Decker explains it in terms of fax machines. “One machine is pretty useless if it is not connected to anything and it is not very valuable if it is only connected to one or two others. But if there are lots of fax machines all connected to each other then they become very valuable. The same is true for data. An individual piece of data has a certain value on its own but this value is multiplied if data are connected to each other.”

Part of the way DERI is helping to transform this data into knowledge is by effectively creating a new language to pose the questions. “We are developing the grammar – what we call the resource description framework, and the vocabulary – the ontologies, which will allow us to organise knowledge in a machine-comprehensible way and give an exploitable meaning to the data. This is not natural language processing which machines still can’t understand but it’s about halfway there.”

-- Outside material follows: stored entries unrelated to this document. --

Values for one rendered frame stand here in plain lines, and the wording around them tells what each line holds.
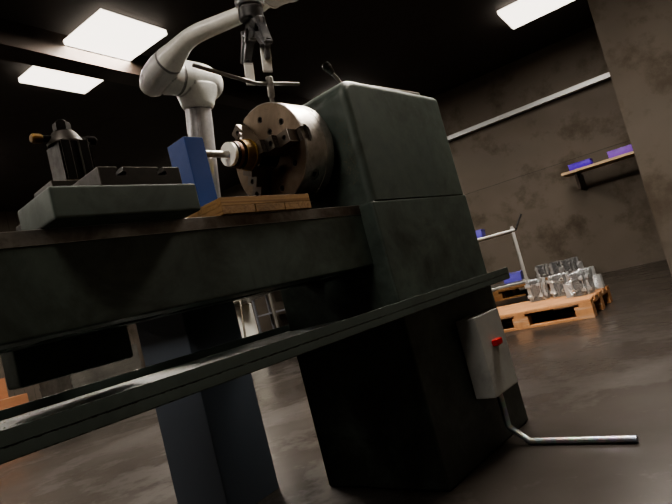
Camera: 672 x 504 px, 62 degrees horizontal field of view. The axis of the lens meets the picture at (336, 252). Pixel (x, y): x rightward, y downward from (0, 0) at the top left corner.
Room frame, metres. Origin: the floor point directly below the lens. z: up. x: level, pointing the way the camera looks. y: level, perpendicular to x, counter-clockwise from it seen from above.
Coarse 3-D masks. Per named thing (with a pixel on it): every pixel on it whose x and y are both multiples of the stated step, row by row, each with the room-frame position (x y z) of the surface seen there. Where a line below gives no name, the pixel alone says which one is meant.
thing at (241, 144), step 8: (240, 144) 1.53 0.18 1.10; (248, 144) 1.54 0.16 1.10; (256, 144) 1.56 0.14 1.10; (240, 152) 1.52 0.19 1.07; (248, 152) 1.53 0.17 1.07; (256, 152) 1.56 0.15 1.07; (240, 160) 1.53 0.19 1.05; (248, 160) 1.54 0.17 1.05; (256, 160) 1.56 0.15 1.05; (240, 168) 1.57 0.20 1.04; (248, 168) 1.58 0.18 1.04
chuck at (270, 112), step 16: (256, 112) 1.65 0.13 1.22; (272, 112) 1.61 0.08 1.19; (288, 112) 1.57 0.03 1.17; (304, 112) 1.61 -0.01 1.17; (256, 128) 1.66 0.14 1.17; (272, 128) 1.62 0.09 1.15; (288, 128) 1.58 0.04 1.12; (320, 128) 1.61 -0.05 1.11; (304, 144) 1.55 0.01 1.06; (320, 144) 1.60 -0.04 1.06; (272, 160) 1.72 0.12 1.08; (288, 160) 1.60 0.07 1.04; (304, 160) 1.56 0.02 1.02; (320, 160) 1.60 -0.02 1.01; (240, 176) 1.74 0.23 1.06; (272, 176) 1.65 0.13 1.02; (288, 176) 1.61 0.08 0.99; (304, 176) 1.58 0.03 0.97; (320, 176) 1.63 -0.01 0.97; (272, 192) 1.66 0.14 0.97; (288, 192) 1.62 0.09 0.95; (304, 192) 1.63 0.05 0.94
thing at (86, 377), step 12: (132, 348) 6.87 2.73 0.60; (132, 360) 6.84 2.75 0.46; (84, 372) 6.33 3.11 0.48; (96, 372) 6.44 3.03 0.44; (108, 372) 6.56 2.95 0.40; (120, 372) 6.68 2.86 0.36; (48, 384) 6.48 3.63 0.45; (60, 384) 6.33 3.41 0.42; (72, 384) 6.19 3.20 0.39; (84, 384) 6.31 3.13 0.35
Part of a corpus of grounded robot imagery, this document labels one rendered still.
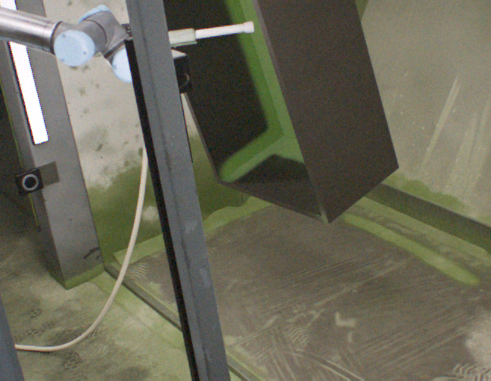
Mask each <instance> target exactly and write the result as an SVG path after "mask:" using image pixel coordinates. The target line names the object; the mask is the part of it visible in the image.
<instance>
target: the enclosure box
mask: <svg viewBox="0 0 491 381"><path fill-rule="evenodd" d="M163 7H164V11H165V16H166V24H167V29H168V32H169V31H175V30H181V29H194V30H195V31H196V30H201V29H211V28H216V27H223V26H233V25H238V24H243V23H246V22H250V21H252V22H253V28H254V32H252V33H245V32H242V33H232V34H226V35H220V36H211V37H204V38H199V39H197V38H196V40H195V42H196V41H197V43H196V44H190V45H180V46H176V48H175V46H174V47H171V49H172V50H174V51H179V52H182V53H184V54H187V55H188V56H189V61H190V66H191V74H192V79H193V83H194V89H193V90H192V91H188V92H185V93H183V95H184V97H185V100H186V102H187V105H188V108H189V110H190V113H191V116H192V118H193V120H194V124H195V126H196V128H197V132H198V134H199V136H200V139H201V142H202V144H203V146H204V149H205V152H206V154H207V157H208V160H209V162H210V165H211V167H212V170H213V173H214V175H215V177H216V181H217V183H218V184H221V185H224V186H226V187H230V188H232V189H234V190H237V191H240V192H242V193H245V194H248V195H251V196H253V197H256V198H259V199H261V200H265V201H267V202H269V203H273V204H275V205H277V206H280V207H283V208H285V209H289V210H291V211H294V212H297V213H300V214H301V215H305V216H308V217H310V218H314V219H315V220H318V221H322V222H324V223H326V224H330V223H331V222H332V221H333V220H335V219H336V218H337V217H338V216H340V215H341V214H342V213H344V212H345V211H346V210H348V208H350V207H351V206H352V205H353V204H355V203H356V202H357V201H359V200H360V199H361V198H363V197H364V196H365V195H366V194H367V193H368V192H369V191H371V190H372V189H373V188H375V187H376V186H377V185H379V184H380V183H381V182H382V181H383V180H384V179H386V178H387V177H388V176H390V175H391V174H392V173H394V172H395V171H396V170H397V169H398V168H399V164H398V161H397V158H396V153H395V150H394V146H393V142H392V138H391V135H390V130H389V127H388V124H387V119H386V116H385V112H384V108H383V104H382V101H381V96H380V93H379V90H378V84H377V82H376V78H375V75H374V70H373V67H372V64H371V58H370V56H369V53H368V47H367V44H366V41H365V36H364V32H363V30H362V24H361V21H360V18H359V13H358V10H357V7H356V2H355V0H163Z"/></svg>
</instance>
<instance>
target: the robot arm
mask: <svg viewBox="0 0 491 381"><path fill-rule="evenodd" d="M77 23H78V24H77V25H75V24H72V23H67V22H63V21H60V20H59V21H57V20H52V19H49V18H46V17H40V16H37V15H35V14H29V13H26V12H23V11H18V10H14V9H12V8H6V7H3V6H0V40H3V41H6V42H11V43H14V44H17V45H22V46H25V47H28V48H33V49H36V50H39V51H44V52H47V53H50V54H52V55H55V56H57V58H58V59H59V60H60V61H61V62H62V63H64V64H66V65H69V66H79V65H81V64H84V63H86V62H88V61H89V60H90V59H91V58H92V57H94V56H95V55H96V54H97V53H99V52H100V53H101V55H102V56H103V57H104V59H105V60H106V61H107V62H108V64H109V65H110V66H111V68H112V69H113V73H114V74H115V76H116V77H117V78H118V79H119V80H121V81H123V82H128V83H132V78H131V74H130V70H129V63H128V59H127V55H126V48H125V44H124V39H126V38H129V37H132V31H131V27H130V23H124V24H121V25H120V23H119V22H118V21H117V19H116V18H115V16H113V13H112V11H110V10H109V9H108V8H107V7H106V6H105V5H99V6H97V7H95V8H93V9H91V10H90V11H88V12H87V13H86V14H84V15H83V16H82V17H80V18H79V20H78V22H77Z"/></svg>
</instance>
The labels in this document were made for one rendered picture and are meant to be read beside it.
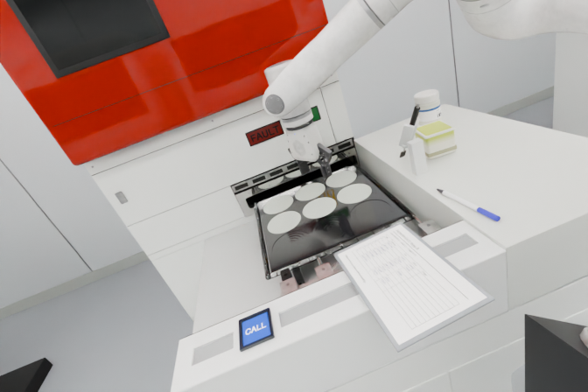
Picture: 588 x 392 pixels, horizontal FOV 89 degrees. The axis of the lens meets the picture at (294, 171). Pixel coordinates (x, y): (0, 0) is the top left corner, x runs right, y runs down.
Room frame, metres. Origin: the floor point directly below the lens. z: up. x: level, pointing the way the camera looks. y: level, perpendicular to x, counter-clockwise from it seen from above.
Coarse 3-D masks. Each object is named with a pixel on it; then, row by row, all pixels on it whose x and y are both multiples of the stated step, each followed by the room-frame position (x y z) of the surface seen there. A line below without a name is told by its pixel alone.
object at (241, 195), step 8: (344, 152) 0.94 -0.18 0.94; (352, 152) 0.94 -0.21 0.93; (336, 160) 0.94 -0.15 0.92; (312, 168) 0.93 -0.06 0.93; (280, 176) 0.93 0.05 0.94; (288, 176) 0.93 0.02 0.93; (296, 176) 0.93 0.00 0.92; (264, 184) 0.92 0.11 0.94; (272, 184) 0.92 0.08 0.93; (280, 184) 0.92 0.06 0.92; (240, 192) 0.92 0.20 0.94; (248, 192) 0.92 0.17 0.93; (256, 192) 0.92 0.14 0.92; (240, 200) 0.92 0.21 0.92; (248, 208) 0.92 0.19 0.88
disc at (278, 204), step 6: (276, 198) 0.87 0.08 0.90; (282, 198) 0.86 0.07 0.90; (288, 198) 0.84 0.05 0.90; (270, 204) 0.85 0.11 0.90; (276, 204) 0.83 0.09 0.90; (282, 204) 0.82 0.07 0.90; (288, 204) 0.81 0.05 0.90; (264, 210) 0.82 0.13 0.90; (270, 210) 0.81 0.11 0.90; (276, 210) 0.80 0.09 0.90; (282, 210) 0.78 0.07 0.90
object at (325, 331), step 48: (432, 240) 0.40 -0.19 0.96; (480, 240) 0.36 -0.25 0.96; (336, 288) 0.38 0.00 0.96; (192, 336) 0.39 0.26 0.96; (288, 336) 0.32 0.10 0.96; (336, 336) 0.31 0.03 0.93; (384, 336) 0.32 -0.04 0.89; (432, 336) 0.32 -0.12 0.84; (192, 384) 0.30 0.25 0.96; (240, 384) 0.30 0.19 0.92; (288, 384) 0.31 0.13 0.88; (336, 384) 0.31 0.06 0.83
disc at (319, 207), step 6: (318, 198) 0.78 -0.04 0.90; (324, 198) 0.77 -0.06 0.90; (330, 198) 0.75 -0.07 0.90; (312, 204) 0.76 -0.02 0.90; (318, 204) 0.74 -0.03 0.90; (324, 204) 0.73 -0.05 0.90; (330, 204) 0.72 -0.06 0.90; (306, 210) 0.74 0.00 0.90; (312, 210) 0.72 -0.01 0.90; (318, 210) 0.71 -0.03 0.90; (324, 210) 0.70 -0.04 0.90; (330, 210) 0.69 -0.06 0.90; (306, 216) 0.71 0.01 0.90; (312, 216) 0.70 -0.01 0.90; (318, 216) 0.68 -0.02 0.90
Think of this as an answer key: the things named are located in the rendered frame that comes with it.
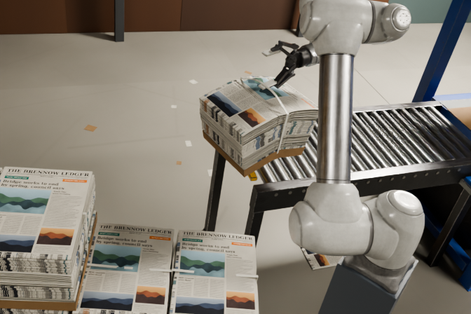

The real social and commercial potential of DERI’s work possibly lies in its ability to bring data together from multiple domains in an understandable way. In the earlier example of Ireland a researcher may be looking for information on how the Irish state supports industry.

A vast number of private and public sector sites would be trawled through by the computer and only relevant information from documents would be displayed – with no need to go all the way to the 10,000,000th page.

The DERI application which performs this task is known as SIOC and is already in use in US government departments. Indeed, it was used by the Obama administration to help keep track of where its trillion dollar economic stimulus package was going and what impacts it was having.

Another area of application is in healthcare and not just in the obvious realm of patient data records. Personalised medicine is an emerging field which will see different groups of patients suffering from the same conditions being prescribed different medicines in accordance with their likely efficacy.

However, figuring out which patients will react best to which treatments will be a matter of genetics among other things.

“Genomics will be hugely relevant to the pharmaceutical industry in the development of personalised medicine and our solutions can help with this,” says Decker.

Another area of application is cyber security and privacy. “An enormous number of potential threats have to be monitored and analysed and you need a very flexible way of looking at linked data to do this properly. We are talking to Georgia Tech about doing some work together on this at the moment.”

DERI’s work may also impinge on the way we live our lives by assisting in the creation of what is known as “liquid democracy”. This is a highly participative form of democracy which allows citizens to make their views known on policy making and have these taken into account on a constant basis.

“It is not a simple yes or no question,” Decker points out. “Our solutions will help governments weigh up the arguments being made by citizens before making trade-offs and informed decisions on policy.”

These are just a few aspects of DERI’s work which may ultimately change the way we access information and help in the creation of the digital economy of the future by offering new and more efficient ways to exploit networked knowledge.